▸ YOUR TASK: This exercise requires an exact copy of each line from the one containing "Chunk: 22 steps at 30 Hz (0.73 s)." down to the last line below.

# # # # #

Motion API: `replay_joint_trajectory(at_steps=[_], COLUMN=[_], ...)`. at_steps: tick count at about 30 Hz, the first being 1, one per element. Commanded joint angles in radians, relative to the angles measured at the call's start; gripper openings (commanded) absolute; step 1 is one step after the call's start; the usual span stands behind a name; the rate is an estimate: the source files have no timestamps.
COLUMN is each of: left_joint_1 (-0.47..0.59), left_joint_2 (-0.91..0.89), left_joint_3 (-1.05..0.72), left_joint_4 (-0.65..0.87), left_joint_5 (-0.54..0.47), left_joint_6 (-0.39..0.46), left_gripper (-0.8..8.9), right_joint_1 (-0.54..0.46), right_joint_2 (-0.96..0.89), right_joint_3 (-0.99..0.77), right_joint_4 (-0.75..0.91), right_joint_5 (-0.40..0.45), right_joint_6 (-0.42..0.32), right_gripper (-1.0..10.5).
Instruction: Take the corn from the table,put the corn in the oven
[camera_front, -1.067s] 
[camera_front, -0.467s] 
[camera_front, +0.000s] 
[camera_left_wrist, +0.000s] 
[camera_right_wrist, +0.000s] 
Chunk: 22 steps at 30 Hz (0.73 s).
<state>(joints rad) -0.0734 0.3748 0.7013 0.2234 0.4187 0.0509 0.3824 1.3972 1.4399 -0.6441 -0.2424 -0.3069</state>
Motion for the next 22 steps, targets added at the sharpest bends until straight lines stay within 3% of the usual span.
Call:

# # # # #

▸ ANSWER AREA:
Chunk: 22 steps at 30 Hz (0.73 s).
<state>(joints rad) -0.0734 0.3748 0.7013 0.2234 0.4187 0.0509 0.3824 1.3972 1.4399 -0.6441 -0.2424 -0.3069</state>
Motion for the next 22 steps, targets added at the sharpest bends until straight lines stay within 3% of the usual span.
Call:

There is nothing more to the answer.